AWS Fail AZ is a command-line program to simulate AZ (Availability Zone) failures on AWS resources.
aws-fail-az
is a self-contained Go binary.
Download one of the pre-built binaries.
Example of aws-fail-az installation on MacOS M1/M2:
VERSION=0.0.7
ARCH=arm64
curl -sSL -o aws-fail-az-$VERSION.tar.gz \
https://github.com/mcastellin/aws-fail-az/releases/download/$VERSION/aws-fail-az_Darwin_$ARCH.tar.gz
tar xf aws-fail-az-$VERSION.tar.gz aws-fail-az
sudo mv ./aws-fail-az /usr/local/bin/
To verify the installation was successful run aws-fail-az version
from your terminal window.
For older Macs with Intel chips replace the value for the ARCH variable with
ARCH=x86_64
in the command above.
Example of aws-fail-az installation on a debian:12
Docker container:
FROM debian:12
ARG VERSION=0.0.7
RUN apt-get update \
&& apt-get install -qqy curl \
&& rm -rf /var/lib/apt/lists \
&& curl -sSL -o /opt/aws-fail-az-$VERSION.tar.gz \
https://github.com/mcastellin/aws-fail-az/releases/download/$VERSION/aws-fail-az_Linux_x86_64.tar.gz \
&& tar xf /opt/aws-fail-az-$VERSION.tar.gz -C /opt \
&& mv /opt/aws-fail-az /usr/local/bin/
ENTRYPOINT ["/usr/local/bin/aws-fail-az"]

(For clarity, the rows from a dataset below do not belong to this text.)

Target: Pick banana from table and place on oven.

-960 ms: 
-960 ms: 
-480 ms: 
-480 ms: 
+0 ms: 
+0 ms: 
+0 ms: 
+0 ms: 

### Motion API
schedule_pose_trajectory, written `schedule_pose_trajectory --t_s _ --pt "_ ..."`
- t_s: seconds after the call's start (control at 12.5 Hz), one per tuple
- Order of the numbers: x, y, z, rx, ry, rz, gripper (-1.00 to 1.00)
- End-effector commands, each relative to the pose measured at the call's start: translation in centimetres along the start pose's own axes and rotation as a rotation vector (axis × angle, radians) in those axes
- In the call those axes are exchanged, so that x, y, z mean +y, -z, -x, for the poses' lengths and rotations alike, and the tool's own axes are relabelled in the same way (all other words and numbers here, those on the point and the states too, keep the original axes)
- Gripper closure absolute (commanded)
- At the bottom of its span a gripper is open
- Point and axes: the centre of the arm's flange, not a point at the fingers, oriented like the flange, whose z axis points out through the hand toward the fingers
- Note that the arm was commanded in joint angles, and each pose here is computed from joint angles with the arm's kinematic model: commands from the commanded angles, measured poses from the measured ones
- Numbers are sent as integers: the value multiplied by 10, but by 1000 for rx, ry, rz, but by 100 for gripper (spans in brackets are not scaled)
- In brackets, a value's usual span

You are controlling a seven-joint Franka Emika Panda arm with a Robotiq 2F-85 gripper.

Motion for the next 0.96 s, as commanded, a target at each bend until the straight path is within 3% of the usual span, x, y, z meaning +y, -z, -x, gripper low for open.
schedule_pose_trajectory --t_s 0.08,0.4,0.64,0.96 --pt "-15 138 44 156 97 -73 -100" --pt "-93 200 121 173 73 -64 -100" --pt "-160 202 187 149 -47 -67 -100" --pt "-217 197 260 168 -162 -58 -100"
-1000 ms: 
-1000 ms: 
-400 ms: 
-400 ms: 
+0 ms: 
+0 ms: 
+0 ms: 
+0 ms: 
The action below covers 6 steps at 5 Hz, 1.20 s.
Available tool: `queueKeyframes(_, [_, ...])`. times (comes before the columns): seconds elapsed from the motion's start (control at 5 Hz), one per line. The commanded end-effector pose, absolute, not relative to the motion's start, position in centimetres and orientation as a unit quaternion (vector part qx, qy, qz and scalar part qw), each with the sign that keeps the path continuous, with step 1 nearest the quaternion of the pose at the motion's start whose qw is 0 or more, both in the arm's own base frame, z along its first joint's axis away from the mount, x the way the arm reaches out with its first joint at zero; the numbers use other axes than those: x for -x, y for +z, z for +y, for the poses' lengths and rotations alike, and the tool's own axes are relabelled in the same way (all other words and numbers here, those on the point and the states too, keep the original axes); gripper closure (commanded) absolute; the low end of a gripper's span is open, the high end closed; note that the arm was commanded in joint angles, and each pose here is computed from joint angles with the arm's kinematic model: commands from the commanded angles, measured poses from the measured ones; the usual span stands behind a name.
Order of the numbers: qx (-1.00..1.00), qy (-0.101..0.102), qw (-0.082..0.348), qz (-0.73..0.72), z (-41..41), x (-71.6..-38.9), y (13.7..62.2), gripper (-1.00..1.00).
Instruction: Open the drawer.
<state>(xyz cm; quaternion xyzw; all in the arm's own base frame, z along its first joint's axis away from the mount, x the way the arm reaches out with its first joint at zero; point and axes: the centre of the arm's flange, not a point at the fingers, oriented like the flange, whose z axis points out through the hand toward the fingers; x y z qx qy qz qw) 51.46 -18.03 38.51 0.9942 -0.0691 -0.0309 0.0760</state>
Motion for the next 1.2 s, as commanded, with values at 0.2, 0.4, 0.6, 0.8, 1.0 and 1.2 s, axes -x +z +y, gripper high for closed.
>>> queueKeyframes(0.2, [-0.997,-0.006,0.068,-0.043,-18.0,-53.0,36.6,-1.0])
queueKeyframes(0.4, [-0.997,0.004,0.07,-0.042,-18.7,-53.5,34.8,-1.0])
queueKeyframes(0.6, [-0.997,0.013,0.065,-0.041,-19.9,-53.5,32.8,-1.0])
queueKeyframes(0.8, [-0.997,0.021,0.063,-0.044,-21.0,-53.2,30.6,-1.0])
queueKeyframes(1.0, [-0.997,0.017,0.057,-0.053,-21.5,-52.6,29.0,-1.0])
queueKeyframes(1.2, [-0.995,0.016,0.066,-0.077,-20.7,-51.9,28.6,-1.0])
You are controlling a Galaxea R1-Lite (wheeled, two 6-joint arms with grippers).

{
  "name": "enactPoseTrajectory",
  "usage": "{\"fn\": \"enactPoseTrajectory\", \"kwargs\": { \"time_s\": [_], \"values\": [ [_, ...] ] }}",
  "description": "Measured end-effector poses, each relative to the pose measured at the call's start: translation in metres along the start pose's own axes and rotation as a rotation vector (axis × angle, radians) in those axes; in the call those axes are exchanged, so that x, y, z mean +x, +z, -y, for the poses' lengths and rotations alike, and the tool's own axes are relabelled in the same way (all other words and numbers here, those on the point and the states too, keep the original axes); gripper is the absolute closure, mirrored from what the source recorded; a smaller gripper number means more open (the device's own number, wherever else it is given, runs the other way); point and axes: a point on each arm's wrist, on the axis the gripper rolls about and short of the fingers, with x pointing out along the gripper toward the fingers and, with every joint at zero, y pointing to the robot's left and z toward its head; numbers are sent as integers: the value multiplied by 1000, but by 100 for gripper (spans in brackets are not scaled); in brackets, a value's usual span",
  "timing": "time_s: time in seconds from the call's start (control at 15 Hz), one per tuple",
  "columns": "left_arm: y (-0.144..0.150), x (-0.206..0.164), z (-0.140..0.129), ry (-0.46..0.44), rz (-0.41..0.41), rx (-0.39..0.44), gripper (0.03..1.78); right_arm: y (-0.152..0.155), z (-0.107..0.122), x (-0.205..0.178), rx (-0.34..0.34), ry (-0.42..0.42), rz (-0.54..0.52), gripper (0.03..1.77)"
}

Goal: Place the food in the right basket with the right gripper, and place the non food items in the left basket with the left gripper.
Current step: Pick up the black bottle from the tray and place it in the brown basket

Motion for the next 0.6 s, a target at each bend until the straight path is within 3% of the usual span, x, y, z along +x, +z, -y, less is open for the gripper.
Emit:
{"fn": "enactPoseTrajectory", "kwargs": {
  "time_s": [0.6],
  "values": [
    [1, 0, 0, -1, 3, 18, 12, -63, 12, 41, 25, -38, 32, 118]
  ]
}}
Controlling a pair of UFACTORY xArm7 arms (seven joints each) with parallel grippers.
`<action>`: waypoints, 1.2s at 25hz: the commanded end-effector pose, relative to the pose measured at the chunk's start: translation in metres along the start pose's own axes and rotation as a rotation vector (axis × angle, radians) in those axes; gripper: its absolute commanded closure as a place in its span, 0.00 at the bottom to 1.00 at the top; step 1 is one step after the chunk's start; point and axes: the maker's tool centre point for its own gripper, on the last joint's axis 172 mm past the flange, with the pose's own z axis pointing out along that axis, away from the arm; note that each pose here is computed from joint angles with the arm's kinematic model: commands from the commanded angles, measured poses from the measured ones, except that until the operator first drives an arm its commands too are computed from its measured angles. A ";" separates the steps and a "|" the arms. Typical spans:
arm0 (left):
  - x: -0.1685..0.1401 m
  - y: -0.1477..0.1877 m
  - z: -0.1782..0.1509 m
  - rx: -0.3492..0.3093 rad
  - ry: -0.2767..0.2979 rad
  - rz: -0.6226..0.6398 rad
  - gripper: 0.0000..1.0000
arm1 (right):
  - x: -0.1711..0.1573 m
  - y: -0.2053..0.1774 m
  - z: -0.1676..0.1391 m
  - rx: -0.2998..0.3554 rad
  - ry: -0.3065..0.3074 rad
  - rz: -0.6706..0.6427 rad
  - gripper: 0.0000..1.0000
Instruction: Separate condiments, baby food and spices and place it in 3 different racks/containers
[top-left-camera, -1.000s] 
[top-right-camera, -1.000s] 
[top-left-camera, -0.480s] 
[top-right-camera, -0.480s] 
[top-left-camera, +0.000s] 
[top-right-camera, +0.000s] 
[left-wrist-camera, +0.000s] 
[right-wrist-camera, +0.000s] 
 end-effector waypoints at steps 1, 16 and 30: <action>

To verify the binary installation was successful, run aws-fail-az version
.
aws-fail-az can simulate AZ (Availability Zone) failure on a number of AWS resources. (To see a list of all available resources see the Failure Configuration section).
Once you have created your configuration file, you can apply AZ failure to the infrastructure using the fail
command:
export AWS_REGION=us-east-1
export AWS_PROFILE=default
aws-fail-az fail configuration.json
Alternatively, the configuration file can be supplied via stdin if you render it dynamically:
export AWS_REGION=us-east-1
export AWS_PROFILE=default
aws-fail-az fail --stdin <<EOF
{
"azs": [
"us-east-1b"
],
"targets": [
{
"type": "auto-scaling-group",
"filter": "name=<ASG_NAME>"
}
]
}
EOF
aws-fail-az will automatically save the original state of AWS resources in DynamoDB before simulating AZs failure.
To restore the state of your resources from the states table use the recover
command:
export AWS_REGION=us-east-1
export AWS_PROFILE=default
aws-fail-az recover
No configuration file is needed to restore original state.
To simulate AZ failure in your own AWS account, you need select affected resources using a JSON configuration file and feed it to aws-fail-az either via command-line argument or via STDIN.
The structure of the configuration file is as follows:
{
"azs": [
"us-east-1a",
"us-east-1b"
],
"targets": [
{
"type": "ecs-service",
"filter": "cluster=<CLUSTER_NAME>;service=<SERVICE_NAME>",
"tags": [
{
"Name": "Environment",
"Value": "<ENVIRONMENT_NAME>"
},
{
"Name": "Application",
"Value": "<APPLICATION_NAME>"
}
]
}
]
}
Use the azs
field to specify the list of availability zones to fail.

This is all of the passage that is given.